#### [TASK TO CARRY OUT]
Reproduce exactly, and only, the lines running from the start of the entries below to the line containing "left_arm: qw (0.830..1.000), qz".

Stored data entries
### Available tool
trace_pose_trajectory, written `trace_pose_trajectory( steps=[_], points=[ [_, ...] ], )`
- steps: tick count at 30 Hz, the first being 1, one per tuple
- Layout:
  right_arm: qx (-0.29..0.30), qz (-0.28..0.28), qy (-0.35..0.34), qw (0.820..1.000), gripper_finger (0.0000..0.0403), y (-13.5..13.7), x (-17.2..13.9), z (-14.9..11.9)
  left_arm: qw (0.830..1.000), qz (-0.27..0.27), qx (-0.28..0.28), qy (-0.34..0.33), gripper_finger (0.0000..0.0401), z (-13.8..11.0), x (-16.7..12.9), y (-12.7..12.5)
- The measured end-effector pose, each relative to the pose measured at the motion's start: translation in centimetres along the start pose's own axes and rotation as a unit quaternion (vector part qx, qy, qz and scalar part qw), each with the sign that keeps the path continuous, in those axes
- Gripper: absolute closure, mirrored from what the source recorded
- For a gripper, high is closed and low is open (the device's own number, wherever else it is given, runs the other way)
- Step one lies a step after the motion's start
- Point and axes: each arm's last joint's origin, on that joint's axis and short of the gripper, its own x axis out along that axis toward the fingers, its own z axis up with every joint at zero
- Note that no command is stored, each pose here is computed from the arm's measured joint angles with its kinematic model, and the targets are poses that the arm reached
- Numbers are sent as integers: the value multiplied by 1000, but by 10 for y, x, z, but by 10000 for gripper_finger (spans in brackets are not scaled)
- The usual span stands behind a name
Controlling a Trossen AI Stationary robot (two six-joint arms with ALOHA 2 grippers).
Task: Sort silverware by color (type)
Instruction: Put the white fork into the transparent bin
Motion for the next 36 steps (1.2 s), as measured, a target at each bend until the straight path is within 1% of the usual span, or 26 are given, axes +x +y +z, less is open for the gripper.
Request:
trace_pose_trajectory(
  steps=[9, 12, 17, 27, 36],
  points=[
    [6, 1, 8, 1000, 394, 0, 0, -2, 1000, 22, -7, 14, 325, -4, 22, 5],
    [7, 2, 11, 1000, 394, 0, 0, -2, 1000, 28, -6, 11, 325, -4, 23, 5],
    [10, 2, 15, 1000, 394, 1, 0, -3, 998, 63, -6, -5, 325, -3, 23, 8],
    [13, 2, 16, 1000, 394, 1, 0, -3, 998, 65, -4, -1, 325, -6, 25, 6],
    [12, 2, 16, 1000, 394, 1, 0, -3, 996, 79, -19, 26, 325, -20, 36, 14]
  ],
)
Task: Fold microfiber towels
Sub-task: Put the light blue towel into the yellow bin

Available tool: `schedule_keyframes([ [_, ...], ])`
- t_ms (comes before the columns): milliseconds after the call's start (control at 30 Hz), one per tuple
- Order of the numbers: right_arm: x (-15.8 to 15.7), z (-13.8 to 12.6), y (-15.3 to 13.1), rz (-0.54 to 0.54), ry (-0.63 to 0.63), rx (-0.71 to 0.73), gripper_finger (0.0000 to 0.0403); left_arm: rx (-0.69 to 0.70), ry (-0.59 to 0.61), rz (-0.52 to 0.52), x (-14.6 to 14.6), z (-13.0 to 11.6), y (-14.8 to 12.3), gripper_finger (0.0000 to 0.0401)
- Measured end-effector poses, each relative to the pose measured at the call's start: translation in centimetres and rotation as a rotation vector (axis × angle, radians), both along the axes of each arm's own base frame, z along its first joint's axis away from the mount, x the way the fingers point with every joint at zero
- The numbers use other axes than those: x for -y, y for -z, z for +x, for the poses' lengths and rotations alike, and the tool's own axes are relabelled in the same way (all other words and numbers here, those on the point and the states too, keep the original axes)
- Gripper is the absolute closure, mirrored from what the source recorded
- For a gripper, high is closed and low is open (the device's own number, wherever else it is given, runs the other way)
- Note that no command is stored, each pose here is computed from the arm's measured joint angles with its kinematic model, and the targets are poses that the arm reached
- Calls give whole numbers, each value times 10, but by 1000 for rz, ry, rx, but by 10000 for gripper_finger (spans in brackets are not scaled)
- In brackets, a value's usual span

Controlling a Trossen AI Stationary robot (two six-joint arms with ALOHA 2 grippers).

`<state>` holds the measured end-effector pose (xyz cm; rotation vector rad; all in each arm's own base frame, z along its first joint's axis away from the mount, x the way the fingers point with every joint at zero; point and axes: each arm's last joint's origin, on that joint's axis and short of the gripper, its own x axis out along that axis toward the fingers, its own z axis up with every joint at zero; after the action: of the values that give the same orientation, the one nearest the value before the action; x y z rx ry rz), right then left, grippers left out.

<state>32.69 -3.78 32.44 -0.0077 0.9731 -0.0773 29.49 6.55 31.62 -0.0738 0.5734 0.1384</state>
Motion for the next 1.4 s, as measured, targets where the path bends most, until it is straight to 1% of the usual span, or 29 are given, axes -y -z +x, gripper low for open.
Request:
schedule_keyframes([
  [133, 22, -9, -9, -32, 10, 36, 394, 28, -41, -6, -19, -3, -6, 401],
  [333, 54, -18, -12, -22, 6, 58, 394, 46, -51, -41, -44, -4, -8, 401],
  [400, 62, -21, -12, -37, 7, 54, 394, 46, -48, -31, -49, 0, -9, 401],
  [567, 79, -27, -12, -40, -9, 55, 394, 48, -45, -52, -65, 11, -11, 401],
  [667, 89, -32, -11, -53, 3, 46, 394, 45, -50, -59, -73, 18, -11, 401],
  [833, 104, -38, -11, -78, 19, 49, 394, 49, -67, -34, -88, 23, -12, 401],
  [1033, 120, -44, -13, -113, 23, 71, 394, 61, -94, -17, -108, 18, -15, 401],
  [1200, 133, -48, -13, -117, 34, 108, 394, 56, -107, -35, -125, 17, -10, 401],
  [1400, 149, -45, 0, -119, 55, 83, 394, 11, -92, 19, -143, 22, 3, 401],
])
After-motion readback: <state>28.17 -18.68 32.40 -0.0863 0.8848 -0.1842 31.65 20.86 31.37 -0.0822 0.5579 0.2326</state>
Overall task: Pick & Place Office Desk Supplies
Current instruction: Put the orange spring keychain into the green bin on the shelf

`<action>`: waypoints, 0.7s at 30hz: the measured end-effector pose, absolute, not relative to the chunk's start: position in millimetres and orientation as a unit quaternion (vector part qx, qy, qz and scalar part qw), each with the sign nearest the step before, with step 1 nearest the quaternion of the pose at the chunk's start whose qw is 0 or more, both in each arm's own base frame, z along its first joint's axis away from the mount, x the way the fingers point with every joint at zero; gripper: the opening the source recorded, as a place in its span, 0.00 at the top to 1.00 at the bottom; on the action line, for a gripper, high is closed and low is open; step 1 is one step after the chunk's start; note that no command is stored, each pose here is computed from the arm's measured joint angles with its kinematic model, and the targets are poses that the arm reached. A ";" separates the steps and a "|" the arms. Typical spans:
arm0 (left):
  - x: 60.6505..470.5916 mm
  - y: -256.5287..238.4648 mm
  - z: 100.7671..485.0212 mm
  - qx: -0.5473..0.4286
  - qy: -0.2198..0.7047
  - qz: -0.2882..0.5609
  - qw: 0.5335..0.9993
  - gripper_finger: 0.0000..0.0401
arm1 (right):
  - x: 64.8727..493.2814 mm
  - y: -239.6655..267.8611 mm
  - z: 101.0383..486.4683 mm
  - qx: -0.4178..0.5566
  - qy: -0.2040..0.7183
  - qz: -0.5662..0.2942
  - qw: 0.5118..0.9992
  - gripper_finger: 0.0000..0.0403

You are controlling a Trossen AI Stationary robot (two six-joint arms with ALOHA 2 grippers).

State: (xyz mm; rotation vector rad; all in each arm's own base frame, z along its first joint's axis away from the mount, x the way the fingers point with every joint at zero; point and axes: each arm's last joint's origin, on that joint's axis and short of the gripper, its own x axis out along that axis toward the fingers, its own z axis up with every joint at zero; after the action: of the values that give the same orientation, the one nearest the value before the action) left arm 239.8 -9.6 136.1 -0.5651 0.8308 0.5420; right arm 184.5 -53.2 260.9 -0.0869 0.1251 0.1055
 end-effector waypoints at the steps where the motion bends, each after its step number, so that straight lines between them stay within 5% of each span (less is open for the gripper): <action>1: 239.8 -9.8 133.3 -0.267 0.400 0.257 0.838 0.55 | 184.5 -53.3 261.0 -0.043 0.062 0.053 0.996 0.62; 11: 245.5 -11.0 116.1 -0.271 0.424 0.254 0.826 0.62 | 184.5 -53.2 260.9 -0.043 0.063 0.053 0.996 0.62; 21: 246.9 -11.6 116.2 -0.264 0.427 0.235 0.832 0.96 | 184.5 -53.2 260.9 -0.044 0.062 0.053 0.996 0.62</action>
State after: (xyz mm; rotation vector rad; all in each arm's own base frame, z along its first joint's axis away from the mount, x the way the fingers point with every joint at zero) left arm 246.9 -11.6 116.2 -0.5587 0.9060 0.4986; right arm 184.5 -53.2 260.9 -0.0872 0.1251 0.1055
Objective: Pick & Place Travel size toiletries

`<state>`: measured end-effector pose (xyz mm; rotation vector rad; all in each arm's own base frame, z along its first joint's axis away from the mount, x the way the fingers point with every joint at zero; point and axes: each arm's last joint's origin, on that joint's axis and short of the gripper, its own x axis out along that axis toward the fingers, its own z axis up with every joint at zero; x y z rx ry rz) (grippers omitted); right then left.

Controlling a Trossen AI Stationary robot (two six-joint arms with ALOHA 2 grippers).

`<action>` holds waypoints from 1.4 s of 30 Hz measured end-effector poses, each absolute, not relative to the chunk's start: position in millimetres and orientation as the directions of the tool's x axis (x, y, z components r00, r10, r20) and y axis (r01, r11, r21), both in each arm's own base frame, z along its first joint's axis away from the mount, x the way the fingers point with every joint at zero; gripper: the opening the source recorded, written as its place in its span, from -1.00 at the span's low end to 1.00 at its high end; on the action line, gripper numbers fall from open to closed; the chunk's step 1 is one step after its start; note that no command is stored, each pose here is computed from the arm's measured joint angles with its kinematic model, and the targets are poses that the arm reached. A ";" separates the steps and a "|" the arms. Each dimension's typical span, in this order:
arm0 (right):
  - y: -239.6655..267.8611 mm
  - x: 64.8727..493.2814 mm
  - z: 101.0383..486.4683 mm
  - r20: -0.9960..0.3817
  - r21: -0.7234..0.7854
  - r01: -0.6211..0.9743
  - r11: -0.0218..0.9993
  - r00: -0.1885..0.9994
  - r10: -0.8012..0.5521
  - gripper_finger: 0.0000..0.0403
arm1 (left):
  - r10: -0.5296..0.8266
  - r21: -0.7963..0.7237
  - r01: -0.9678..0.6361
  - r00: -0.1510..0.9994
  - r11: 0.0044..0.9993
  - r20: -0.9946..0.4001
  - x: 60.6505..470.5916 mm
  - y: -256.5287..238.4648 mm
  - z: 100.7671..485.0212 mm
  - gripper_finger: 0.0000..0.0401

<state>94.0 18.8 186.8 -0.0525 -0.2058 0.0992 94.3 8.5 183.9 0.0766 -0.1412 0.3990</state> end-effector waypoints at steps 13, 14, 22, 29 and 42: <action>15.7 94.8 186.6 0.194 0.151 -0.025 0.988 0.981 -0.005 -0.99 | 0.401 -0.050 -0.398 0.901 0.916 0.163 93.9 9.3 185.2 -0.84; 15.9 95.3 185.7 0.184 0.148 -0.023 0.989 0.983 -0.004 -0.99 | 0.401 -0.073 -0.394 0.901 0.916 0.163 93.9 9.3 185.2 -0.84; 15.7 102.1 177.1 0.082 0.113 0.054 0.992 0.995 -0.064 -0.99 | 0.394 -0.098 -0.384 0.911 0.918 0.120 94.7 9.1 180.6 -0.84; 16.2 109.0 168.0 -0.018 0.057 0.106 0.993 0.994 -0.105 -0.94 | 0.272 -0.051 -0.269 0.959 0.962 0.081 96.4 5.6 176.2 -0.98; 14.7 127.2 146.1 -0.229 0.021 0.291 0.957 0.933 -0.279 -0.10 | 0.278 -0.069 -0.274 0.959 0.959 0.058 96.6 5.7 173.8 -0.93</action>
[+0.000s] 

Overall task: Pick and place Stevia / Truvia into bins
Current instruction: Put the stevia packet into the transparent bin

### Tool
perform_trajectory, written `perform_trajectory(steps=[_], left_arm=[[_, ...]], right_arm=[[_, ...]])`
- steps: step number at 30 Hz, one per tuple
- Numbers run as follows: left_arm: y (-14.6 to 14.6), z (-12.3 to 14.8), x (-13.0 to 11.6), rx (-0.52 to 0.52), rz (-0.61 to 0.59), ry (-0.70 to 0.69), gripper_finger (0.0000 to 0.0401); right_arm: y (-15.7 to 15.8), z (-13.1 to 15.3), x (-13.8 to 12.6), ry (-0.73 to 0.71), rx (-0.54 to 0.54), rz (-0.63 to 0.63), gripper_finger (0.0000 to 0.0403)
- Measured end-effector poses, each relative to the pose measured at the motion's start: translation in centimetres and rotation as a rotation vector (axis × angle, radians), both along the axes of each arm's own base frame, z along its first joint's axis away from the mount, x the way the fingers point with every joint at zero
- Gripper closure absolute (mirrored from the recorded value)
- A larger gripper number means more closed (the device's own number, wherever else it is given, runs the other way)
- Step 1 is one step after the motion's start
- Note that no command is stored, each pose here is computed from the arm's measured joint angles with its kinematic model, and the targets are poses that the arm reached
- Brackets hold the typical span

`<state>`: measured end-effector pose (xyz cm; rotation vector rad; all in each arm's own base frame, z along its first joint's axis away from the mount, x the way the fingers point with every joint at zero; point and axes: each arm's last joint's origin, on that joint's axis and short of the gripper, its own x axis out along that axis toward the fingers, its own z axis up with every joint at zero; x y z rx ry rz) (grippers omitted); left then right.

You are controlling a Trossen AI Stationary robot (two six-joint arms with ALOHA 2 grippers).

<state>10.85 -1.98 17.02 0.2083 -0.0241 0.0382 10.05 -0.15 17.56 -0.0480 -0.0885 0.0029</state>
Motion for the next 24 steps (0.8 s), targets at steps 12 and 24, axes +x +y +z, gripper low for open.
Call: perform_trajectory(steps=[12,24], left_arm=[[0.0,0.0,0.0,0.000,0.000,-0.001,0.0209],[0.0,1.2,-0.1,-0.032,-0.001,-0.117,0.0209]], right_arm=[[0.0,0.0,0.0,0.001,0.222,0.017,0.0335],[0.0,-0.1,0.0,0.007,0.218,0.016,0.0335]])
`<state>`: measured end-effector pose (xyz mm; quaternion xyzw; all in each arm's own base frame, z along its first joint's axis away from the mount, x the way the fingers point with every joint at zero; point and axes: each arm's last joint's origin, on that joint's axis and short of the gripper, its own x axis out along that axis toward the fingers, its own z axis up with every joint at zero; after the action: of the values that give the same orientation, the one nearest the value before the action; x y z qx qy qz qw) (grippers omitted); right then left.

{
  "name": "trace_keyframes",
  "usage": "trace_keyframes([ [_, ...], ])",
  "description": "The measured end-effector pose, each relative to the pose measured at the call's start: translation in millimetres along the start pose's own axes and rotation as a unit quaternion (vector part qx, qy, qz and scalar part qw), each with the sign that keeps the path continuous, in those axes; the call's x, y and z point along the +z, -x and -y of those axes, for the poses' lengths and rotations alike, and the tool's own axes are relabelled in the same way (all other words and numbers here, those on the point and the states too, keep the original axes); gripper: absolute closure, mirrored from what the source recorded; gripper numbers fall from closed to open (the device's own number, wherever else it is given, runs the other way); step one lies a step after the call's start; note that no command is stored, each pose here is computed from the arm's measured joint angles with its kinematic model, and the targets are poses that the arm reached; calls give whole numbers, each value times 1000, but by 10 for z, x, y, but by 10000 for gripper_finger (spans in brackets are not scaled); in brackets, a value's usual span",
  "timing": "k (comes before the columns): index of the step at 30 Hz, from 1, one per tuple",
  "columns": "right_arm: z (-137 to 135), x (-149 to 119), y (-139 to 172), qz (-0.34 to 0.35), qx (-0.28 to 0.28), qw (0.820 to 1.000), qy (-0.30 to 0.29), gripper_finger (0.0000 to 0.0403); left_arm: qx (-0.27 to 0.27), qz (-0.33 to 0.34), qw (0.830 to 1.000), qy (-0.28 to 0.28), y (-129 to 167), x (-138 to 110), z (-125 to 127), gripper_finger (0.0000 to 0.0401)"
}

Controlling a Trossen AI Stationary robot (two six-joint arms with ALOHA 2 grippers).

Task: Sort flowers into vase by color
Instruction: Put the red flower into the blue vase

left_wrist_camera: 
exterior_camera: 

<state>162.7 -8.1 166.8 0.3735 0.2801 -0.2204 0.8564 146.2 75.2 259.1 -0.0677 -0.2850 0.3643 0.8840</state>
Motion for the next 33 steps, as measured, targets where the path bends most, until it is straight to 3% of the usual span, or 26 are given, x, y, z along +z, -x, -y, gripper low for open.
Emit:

#### [SOLUTION TO THIS TASK]
### Available tool
trace_pose_trajectory, written `trace_pose_trajectory( steps=[_], points=[ [_, ...] ], )`
- steps: tick count at 30 Hz, the first being 1, one per tuple
- Layout:
  right_arm: qx (-0.29..0.30), qz (-0.28..0.28), qy (-0.35..0.34), qw (0.820..1.000), gripper_finger (0.0000..0.0403), y (-13.5..13.7), x (-17.2..13.9), z (-14.9..11.9)
  left_arm: qw (0.830..1.000), qz (-0.27..0.27), qx (-0.28..0.28), qy (-0.34..0.33), gripper_finger (0.0000..0.0401), z (-13.8..11.0), x (-16.7..12.9), y (-12.7..12.5)

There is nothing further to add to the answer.